More explanation on Altinity Clickhouse Operator Grafana Dashboard
Hi, there. Altinity is super powerful and convinient to be used. Just a triflling advice here, could you guys giving some more details or more description on prometheus-monitoring parameter(eg: chi_clickhouse_event_ZooKeeperUserExceptions; chi_clickhouse_event_InsertQuery etc...), cuz sometimes I found it is a bit confusing to me to understand the meaning behind those numbers.
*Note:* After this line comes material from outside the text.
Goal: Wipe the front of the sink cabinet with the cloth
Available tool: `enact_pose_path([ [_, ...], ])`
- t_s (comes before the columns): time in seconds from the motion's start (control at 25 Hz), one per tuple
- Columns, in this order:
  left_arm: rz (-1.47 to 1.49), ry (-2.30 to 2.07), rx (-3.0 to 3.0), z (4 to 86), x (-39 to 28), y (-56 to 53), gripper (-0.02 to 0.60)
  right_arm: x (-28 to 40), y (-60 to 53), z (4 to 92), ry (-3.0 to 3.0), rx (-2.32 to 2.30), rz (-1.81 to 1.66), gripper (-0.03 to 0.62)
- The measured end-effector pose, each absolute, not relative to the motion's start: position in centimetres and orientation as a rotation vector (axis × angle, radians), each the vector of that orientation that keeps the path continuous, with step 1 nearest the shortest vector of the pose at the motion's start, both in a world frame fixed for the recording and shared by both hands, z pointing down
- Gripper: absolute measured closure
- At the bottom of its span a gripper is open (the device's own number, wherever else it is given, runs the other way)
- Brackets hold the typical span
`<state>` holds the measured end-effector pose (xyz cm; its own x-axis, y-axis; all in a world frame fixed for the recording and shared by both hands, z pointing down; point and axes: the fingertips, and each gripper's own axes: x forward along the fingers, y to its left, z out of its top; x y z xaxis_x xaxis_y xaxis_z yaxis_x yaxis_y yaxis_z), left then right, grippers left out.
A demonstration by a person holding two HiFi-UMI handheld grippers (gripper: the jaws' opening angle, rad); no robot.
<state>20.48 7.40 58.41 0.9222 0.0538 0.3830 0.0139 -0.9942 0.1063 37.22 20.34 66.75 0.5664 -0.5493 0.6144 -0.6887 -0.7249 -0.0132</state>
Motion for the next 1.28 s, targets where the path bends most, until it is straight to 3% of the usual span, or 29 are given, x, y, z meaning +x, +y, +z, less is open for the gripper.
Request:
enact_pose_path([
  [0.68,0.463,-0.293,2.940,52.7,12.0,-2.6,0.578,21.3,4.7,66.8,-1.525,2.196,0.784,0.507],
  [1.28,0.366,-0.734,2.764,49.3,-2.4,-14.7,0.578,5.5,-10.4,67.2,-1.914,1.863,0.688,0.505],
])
Best Regards!
look detailed descriptions in the following queries
SELECT * FROM system.events
SELECT * FROM system.metrics
SELECT * FROM system.asynchronous_metrics
for example event_ZooKeeperUserExections SELECT * FROM system.events WHERE event ILIKE '%ZooKeeperUserExections%' SETTINGS system_events_show_zero_values=1;
if the description field is empty (funny, like this case ;)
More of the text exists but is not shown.